The architecture of the software is created with a specific mission, long-term business objective, and keeping architecture analysis in mind. Thus, when a software application is created, they have a specific mission that is carried out without hindering other tools or devices. The behavior and structure of software have a significant impact on decisions, so they must be rendered and built properly for the best business results.

2. Why Does Software Architecture Matter?

It specifies a structured solution that satisfies all technical and operational requirements while enhancing common quality attributes such as performance and security. The foundation of any software system is its architecture.
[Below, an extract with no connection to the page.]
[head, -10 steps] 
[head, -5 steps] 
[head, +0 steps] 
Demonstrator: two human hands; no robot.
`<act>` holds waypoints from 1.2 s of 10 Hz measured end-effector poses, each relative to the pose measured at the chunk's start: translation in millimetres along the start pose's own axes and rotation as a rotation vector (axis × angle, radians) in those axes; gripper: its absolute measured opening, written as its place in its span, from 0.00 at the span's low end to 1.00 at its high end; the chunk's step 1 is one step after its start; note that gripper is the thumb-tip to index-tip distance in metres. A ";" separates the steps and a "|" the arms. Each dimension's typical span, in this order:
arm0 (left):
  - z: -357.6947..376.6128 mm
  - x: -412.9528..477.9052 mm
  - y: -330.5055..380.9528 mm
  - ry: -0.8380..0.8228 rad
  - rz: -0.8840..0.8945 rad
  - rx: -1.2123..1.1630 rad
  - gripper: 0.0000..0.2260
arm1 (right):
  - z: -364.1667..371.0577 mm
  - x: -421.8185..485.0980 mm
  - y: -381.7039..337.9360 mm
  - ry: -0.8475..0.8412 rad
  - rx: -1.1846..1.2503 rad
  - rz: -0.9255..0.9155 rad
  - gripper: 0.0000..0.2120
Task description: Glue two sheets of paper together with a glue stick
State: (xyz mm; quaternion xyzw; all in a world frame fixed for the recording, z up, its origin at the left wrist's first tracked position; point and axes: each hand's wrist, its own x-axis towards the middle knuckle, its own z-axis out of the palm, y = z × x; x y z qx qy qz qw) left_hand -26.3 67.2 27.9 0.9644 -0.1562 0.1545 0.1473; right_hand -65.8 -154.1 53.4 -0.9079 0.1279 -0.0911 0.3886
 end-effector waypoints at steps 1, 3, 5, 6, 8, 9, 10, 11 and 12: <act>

The foundation, like in other types of engineering, has a significant impact on the quality of the structures that are built on top of it. As a result, it’s critical to the software systems development and eventual upkeep.

A sequence of decisions makes up software architecture. Designing the architecture leads to some of the first decisions, which have a significant impact on subsequent decisions. To succeed, you’ll need a well-thought-out architecture as a software system grows in size and complexity. When done correctly, software architectural design has a variety of advantages that considerably boost the likelihood of success.

Furthermore, it entails a series of important organizational decisions pertaining to software development, each of which can have a significant impact on the final product and its quality, maintainability, performance, conceptual integrity, and overall success. These choices are made up of the following: 

  • The system architecture you put together helps you to select the essential structural elements and their interfaces
  • In collaborations between those elements, behavior is specified.
  • These structural and behavioral elements are grouped together to form a large subsystem.
  • Business goals are aligned with architectural decisions.
  • The organization is led by architectural styles.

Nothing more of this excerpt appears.